To clarify, let me provide my current approach that does what I want to do. Unfortunately, it's slow and doesn't work when N and n1, n2, ... are large. So I am looking for a more efficient way of doing the same that scales better for larger problems.

My approach

import numpy as np
from scipy import sparse as sparse

## step 1: get the index correponding to each dimension of the from and to state

# ravel axes 1 to 3 into single axis and make sparse 
spmat = sparse.coo_matrix(arr.reshape(np.prod(dim), -1))
data = spmat.data
row = spmat.row
col = spmat.col

# use unravel to get idx for 
row_unravel = np.array(np.unravel_index(row, dim))
col_unravel = np.array(np.unravel_index(col, n3))

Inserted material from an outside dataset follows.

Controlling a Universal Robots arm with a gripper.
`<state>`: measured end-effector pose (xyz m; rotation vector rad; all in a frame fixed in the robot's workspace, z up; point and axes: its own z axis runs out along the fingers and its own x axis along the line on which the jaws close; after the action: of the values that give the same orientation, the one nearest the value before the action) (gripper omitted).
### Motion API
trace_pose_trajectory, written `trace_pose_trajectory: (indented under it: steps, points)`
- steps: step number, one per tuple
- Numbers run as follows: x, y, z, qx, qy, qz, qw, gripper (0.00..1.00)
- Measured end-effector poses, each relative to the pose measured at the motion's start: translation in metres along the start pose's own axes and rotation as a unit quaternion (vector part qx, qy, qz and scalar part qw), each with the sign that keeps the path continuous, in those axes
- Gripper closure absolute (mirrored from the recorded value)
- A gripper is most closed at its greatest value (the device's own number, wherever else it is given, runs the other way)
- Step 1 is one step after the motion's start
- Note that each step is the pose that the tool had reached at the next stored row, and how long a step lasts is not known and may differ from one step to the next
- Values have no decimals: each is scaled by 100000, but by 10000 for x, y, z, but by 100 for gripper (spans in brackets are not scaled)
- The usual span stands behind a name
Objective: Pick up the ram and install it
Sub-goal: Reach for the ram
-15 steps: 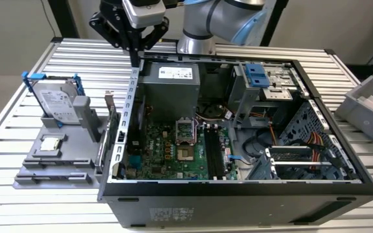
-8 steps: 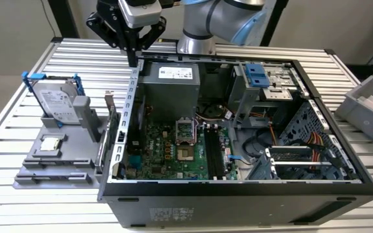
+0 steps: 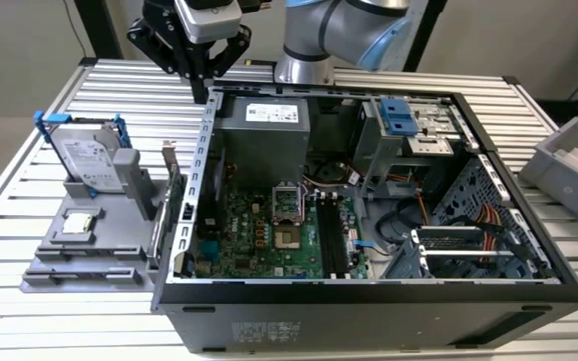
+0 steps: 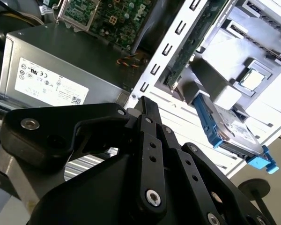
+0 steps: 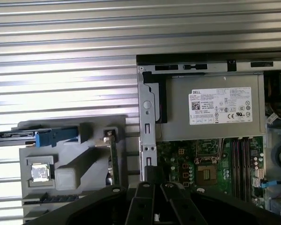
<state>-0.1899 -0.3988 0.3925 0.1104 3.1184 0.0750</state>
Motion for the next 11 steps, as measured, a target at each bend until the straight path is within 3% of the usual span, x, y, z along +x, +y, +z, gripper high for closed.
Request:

## step 2: combine "to" index with rows 1 and 2 of "from"-index to get "to"-coordinates in full state space

row_unravel[-1, :] = col_unravel # first 2 dimensions of state do not change
colnew = np.ravel_multi_index(row_unravel, dim) # ravel back to 1d

## step 3: assemble transition matrix

out = sparse.coo_matrix((data, (row, colnew)), shape=(np.prod(dim), np.prod(dim)))

Final thought

I will be running this code many times. Across iterations, the data of arr may change, but the dimensions will stay the same. So one thing I could do is to save and load row and colnew from a file, skipping everything between the definition of data (line 2) and final line of my code. Do you think this would be the best approach?

Edit: One problem I see with this strategy is that if some elements of arr are zero (which is possible) then the size of data will change across iterations.


Solution

  • One approach that beats the one posted in the OP. Not sure if it's the most efficient.

    import numpy as np
    from scipy import sparse
    
    # get col and row indices
    idx = np.arange(np.prod(dim))
    row = idx.repeat(dim[-1])
    col = idx.reshape(-1, dim[-1]).repeat(dim[-1], axis=0).ravel()
    
    # get the data
    data = arr.ravel()
    
    # construct the sparse matrix
    out = sparse.coo_matrix((data, (row, col)), shape=(np.prod(dim), np.prod(dim)))
    

    Two things that could be improved:

    (1) if arr is sparse, the output matrix out will have zeros coded as nonzero.

    (2) The approach relies on the new state being the last dimension of dim. It would be nice to generalize so that the last axis of arr can replace any of the originating axis, not just the last one.